— What the task asks —
Using the entries that follow, please report how many lines contain the word "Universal", with no other words.

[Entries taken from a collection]
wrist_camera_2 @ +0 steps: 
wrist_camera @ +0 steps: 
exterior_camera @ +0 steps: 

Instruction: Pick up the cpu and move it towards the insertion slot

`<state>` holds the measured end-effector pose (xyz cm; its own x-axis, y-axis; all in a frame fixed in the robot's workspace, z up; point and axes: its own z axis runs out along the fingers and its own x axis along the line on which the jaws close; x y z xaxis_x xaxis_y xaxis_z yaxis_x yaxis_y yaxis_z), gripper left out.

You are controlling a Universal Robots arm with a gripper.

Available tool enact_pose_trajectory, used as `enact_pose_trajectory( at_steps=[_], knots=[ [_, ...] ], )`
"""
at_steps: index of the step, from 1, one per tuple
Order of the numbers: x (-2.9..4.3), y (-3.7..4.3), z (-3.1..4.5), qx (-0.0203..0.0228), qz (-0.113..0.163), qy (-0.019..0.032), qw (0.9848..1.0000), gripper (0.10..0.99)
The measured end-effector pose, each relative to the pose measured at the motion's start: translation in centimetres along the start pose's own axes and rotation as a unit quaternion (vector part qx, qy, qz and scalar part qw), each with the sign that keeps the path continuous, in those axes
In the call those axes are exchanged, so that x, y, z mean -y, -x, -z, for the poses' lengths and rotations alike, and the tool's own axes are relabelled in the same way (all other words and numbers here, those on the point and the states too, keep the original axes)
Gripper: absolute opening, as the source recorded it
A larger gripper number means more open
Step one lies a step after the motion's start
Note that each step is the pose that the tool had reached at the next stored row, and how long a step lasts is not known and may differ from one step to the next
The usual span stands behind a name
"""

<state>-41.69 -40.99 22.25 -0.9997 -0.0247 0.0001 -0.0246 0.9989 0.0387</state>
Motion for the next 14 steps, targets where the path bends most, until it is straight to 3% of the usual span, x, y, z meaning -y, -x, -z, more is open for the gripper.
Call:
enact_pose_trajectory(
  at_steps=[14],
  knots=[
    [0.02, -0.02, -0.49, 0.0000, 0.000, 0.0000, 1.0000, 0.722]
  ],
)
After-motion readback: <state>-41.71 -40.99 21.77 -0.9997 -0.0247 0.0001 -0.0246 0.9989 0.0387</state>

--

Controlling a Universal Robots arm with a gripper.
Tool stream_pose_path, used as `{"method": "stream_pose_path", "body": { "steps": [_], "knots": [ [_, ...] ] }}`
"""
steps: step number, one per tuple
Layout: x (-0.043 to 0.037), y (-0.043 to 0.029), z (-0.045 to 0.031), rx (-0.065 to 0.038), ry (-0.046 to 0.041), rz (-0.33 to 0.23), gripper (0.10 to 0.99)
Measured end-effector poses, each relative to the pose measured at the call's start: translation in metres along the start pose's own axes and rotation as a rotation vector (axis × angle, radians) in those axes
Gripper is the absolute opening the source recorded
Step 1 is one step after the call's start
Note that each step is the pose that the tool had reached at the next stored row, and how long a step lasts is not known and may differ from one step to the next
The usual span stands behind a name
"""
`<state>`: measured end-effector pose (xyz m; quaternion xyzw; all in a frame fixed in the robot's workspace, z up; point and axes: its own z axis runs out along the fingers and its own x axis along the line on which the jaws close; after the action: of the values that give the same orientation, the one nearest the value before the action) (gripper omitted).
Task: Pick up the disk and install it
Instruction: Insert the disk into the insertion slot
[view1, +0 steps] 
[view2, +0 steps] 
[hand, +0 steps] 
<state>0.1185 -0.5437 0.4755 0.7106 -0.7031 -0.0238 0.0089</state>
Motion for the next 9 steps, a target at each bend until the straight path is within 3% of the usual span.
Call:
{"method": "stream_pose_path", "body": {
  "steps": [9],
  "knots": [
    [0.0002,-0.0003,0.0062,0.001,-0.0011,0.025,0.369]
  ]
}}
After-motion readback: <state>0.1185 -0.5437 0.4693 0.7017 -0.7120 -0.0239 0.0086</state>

— Result below —
2